→ Task to carry out: Write out the material in full, matching each line exactly.

[[ Data for analysis open ]]

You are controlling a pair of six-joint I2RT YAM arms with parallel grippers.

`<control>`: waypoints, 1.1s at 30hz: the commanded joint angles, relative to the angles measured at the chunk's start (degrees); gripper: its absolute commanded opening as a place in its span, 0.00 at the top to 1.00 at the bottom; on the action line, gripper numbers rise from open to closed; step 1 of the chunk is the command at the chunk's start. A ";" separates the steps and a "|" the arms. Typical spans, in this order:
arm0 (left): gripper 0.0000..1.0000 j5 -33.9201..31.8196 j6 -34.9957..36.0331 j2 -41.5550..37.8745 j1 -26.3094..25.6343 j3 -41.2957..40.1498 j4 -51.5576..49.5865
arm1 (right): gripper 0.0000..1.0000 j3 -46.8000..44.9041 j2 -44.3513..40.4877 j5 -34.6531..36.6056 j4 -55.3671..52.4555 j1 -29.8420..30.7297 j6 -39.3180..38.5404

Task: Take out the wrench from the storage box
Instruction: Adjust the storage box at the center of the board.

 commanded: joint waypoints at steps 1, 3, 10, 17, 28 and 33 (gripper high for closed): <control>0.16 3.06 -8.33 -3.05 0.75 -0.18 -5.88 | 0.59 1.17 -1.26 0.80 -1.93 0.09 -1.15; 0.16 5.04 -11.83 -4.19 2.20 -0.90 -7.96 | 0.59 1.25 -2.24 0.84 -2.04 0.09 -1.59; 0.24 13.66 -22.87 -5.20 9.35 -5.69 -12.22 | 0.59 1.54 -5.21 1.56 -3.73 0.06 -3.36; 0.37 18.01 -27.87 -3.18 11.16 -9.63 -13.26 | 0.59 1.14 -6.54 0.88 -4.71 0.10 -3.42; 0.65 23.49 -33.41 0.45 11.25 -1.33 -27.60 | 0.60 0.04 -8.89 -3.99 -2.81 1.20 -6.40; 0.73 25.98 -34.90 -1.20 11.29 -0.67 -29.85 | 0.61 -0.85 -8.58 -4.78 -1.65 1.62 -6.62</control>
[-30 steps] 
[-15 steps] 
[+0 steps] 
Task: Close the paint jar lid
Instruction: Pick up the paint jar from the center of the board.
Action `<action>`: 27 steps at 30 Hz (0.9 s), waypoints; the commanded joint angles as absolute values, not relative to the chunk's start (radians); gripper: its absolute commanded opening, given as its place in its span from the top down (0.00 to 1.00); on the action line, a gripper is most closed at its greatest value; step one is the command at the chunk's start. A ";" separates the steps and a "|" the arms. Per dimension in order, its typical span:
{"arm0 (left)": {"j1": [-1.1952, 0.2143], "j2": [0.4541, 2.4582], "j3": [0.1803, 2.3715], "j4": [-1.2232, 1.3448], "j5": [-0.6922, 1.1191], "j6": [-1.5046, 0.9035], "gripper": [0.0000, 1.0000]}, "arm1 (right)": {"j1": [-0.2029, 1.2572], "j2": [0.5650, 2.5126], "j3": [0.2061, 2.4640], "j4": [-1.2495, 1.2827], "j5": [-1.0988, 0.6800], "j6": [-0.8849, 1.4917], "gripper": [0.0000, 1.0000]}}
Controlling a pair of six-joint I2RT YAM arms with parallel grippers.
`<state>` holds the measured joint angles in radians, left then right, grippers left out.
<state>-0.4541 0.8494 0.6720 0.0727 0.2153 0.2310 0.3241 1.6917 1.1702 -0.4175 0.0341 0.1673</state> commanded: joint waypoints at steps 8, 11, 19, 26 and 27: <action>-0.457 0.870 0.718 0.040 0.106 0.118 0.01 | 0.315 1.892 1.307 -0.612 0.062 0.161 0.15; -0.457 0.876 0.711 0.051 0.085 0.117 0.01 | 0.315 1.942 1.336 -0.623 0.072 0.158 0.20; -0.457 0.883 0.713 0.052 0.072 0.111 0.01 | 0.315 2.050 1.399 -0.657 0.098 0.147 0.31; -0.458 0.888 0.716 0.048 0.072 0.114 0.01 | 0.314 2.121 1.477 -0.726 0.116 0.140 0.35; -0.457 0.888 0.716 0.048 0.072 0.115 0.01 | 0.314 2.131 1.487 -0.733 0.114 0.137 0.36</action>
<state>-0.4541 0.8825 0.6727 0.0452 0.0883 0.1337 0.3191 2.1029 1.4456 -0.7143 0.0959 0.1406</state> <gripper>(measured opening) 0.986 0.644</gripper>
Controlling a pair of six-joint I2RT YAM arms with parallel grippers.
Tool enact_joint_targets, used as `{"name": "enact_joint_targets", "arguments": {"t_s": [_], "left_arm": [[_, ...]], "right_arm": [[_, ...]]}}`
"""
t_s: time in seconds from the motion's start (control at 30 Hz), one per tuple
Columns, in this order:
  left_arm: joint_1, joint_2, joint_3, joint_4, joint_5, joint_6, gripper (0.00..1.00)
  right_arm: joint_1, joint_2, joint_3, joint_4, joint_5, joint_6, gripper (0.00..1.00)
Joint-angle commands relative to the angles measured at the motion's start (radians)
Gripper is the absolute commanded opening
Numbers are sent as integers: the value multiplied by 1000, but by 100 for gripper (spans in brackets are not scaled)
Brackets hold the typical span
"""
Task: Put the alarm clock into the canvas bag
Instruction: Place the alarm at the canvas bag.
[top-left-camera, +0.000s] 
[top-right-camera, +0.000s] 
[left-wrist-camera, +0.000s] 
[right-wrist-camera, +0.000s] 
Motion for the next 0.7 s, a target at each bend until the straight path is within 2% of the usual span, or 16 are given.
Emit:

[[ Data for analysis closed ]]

→ Answer to this exercise:
You are controlling a pair of six-joint I2RT YAM arms with parallel grippers.

`<control>`: waypoints, 1.1s at 30hz: the commanded joint angles, relative to the angles measured at the chunk's start (degrees); gripper: its absolute commanded opening as a place in its span, 0.00 at the top to 1.00 at the bottom; on the action line, gripper numbers rise from open to closed; step 1 of the chunk is the command at the chunk's start. A ";" separates the steps and a "|" the arms. Typical spans, in this order:
arm0 (left): gripper 0.0000..1.0000 j5 -33.9201..31.8196 j6 -34.9957..36.0331 j2 -41.5550..37.8745 j1 -26.3094..25.6343 j3 -41.2957..40.1498 j4 -51.5576..49.5865
arm1 (right): gripper 0.0000..1.0000 j3 -46.8000..44.9041 j2 -44.3513..40.4877 j5 -34.6531..36.6056 j4 -55.3671..52.4555 j1 -29.8420..30.7297 j6 -39.3180..38.5404

Task: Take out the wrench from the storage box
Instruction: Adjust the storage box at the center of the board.

 commanded: joint waypoints at steps 1, 3, 10, 17, 28 and 33 (gripper high for closed): <control>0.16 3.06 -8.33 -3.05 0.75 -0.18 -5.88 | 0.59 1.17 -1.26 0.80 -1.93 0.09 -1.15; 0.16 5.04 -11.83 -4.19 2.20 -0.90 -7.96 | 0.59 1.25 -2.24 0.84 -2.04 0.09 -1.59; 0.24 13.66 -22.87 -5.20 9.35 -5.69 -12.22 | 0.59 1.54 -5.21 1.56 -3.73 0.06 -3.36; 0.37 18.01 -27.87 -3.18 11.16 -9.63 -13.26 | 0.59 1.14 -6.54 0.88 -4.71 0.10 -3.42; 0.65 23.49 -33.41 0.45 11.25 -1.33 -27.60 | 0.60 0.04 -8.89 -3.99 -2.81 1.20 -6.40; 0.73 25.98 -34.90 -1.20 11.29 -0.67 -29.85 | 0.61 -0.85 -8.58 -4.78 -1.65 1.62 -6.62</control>
[-30 steps] 
[-15 steps] 
[+0 steps] 
Task: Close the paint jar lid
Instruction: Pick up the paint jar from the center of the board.
Action `<action>`: 27 steps at 30 Hz (0.9 s), waypoints; the commanded joint angles as absolute values, not relative to the chunk's start (radians); gripper: its absolute commanded opening, given as its place in its span from the top down (0.00 to 1.00); on the action line, a gripper is most closed at its greatest value; step one is the command at the chunk's start. A ";" separates the steps and a "|" the arms. Per dimension in order, its typical span:
{"arm0 (left)": {"j1": [-1.1952, 0.2143], "j2": [0.4541, 2.4582], "j3": [0.1803, 2.3715], "j4": [-1.2232, 1.3448], "j5": [-0.6922, 1.1191], "j6": [-1.5046, 0.9035], "gripper": [0.0000, 1.0000]}, "arm1 (right)": {"j1": [-0.2029, 1.2572], "j2": [0.5650, 2.5126], "j3": [0.2061, 2.4640], "j4": [-1.2495, 1.2827], "j5": [-1.0988, 0.6800], "j6": [-0.8849, 1.4917], "gripper": [0.0000, 1.0000]}}
Controlling a pair of six-joint I2RT YAM arms with parallel grippers.
`<state>` holds the measured joint angles in radians, left then right, grippers left out.
<state>-0.4541 0.8494 0.6720 0.0727 0.2153 0.2310 0.3241 1.6917 1.1702 -0.4175 0.0341 0.1673</state> commanded: joint waypoints at steps 8, 11, 19, 26 and 27: <action>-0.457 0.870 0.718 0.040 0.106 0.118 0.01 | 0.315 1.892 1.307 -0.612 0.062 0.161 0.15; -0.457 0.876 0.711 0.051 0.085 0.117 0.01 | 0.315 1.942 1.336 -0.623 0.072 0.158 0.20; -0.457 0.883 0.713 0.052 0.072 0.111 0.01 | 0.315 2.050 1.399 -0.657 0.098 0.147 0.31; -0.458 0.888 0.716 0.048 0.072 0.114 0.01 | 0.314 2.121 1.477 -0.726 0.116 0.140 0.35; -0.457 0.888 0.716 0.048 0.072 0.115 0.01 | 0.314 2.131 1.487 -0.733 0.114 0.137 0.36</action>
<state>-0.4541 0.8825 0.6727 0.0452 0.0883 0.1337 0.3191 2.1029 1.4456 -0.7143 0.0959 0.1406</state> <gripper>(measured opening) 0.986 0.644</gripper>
Controlling a pair of six-joint I2RT YAM arms with parallel grippers.
Tool enact_joint_targets, used as `{"name": "enact_joint_targets", "arguments": {"t_s": [_], "left_arm": [[_, ...]], "right_arm": [[_, ...]]}}`
"""
t_s: time in seconds from the motion's start (control at 30 Hz), one per tuple
Columns, in this order:
  left_arm: joint_1, joint_2, joint_3, joint_4, joint_5, joint_6, gripper (0.00..1.00)
  right_arm: joint_1, joint_2, joint_3, joint_4, joint_5, joint_6, gripper (0.00..1.00)
Joint-angle commands relative to the angles measured at the motion's start (radians)
Gripper is the absolute commanded opening
Numbers are sent as integers: the value multiplied by 1000, but by 100 for gripper (spans in brackets are not scaled)
Brackets hold the typical span
"""
Task: Put the alarm clock into the canvas bag
Instruction: Place the alarm at the canvas bag.
[top-left-camera, +0.000s] 
[top-right-camera, +0.000s] 
[left-wrist-camera, +0.000s] 
[right-wrist-camera, +0.000s] 
Motion for the next 0.7 s, a target at each bend until the straight path is within 2% of the usual span, or 16 are given.
Emit:

What was produced is the complete output.